Instructions to follow>
Transcribe, leaving out every picture, the lines that run from the start of the listing below through the line with "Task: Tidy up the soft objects".

"""

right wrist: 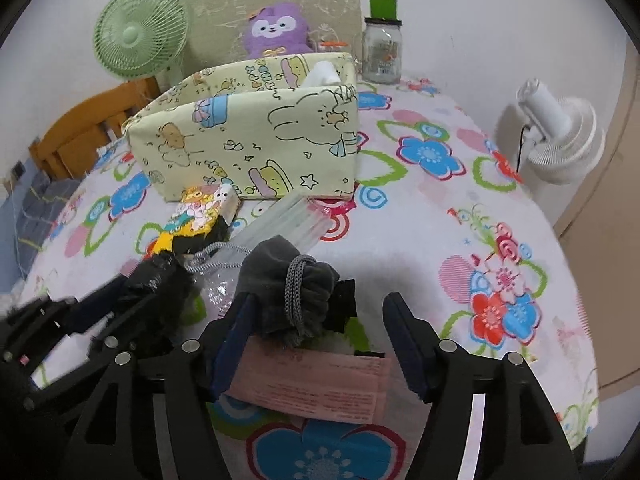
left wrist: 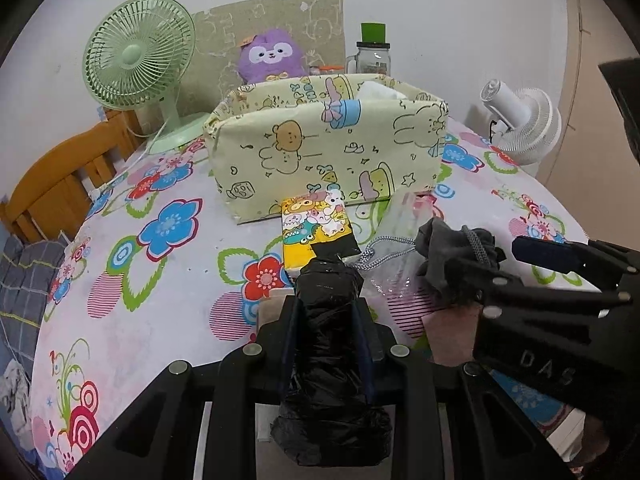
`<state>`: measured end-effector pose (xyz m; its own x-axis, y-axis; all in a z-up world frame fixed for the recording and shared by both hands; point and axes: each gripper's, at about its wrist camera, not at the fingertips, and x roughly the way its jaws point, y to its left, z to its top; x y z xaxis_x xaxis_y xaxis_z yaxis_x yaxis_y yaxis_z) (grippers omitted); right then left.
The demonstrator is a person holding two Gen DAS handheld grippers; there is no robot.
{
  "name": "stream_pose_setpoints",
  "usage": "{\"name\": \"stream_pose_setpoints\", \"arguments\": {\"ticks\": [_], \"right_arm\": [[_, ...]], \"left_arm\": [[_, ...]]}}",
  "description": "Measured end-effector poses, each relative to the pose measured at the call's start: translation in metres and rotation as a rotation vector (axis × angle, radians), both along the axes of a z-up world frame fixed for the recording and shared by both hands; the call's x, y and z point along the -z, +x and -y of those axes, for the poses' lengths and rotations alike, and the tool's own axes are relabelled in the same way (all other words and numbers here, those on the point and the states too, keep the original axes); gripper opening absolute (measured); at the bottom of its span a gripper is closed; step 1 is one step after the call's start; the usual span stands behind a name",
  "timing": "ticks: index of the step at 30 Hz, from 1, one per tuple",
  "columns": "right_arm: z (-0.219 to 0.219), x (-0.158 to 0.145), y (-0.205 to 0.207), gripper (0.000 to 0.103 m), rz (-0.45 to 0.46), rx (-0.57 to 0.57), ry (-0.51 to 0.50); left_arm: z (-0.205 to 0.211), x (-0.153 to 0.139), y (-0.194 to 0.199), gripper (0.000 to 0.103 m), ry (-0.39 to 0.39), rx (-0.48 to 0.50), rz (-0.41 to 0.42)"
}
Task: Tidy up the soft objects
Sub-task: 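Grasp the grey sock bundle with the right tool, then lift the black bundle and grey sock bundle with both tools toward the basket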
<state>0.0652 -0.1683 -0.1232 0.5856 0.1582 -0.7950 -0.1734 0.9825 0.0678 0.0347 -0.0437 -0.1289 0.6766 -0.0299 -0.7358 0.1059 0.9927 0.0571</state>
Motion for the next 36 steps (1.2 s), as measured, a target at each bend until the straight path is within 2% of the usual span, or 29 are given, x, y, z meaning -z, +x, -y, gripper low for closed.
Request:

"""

Answer below>
right wrist: 
left wrist: 
`<state>`: measured end-effector pose (xyz m; its own x-axis, y-axis; all in a z-up world frame fixed for the recording and shared by both hands; point and axes: each gripper's, at about its wrist camera, not at the fingertips, and x roughly the way its jaws point, y to its left, z to its top; x y z xaxis_x xaxis_y xaxis_z yaxis_x yaxis_y yaxis_z) (grippers omitted); right then left.
The demonstrator is a person holding two Gen DAS handheld grippers; there is no robot.
{
  "name": "stream_pose_setpoints",
  "usage": "{\"name\": \"stream_pose_setpoints\", \"arguments\": {\"ticks\": [_], \"right_arm\": [[_, ...]], \"left_arm\": [[_, ...]]}}",
  "description": "Measured end-effector poses, each relative to the pose measured at the call's start: translation in metres and rotation as a rotation vector (axis × angle, radians), both along the axes of a z-up world frame fixed for the recording and shared by both hands; the call's x, y and z point along the -z, +x and -y of those axes, for the poses' lengths and rotations alike, and the tool's own axes are relabelled in the same way (all other words and numbers here, those on the point and the states too, keep the original axes); gripper opening absolute (measured); at the bottom of its span a gripper is closed; step 1 is one step after the call's start; the usual span stands behind a name",
  "timing": "ticks: index of the step at 30 Hz, from 1, one per tuple",
  "columns": "right_arm: z (-0.219 to 0.219), x (-0.158 to 0.145), y (-0.205 to 0.207), gripper (0.000 to 0.103 m), rz (-0.45 to 0.46), rx (-0.57 to 0.57), ry (-0.51 to 0.50); left_arm: z (-0.205 to 0.211), x (-0.153 to 0.139), y (-0.194 to 0.199), gripper (0.000 to 0.103 m), ry (-0.39 to 0.39), rx (-0.48 to 0.50), rz (-0.41 to 0.42)"
}
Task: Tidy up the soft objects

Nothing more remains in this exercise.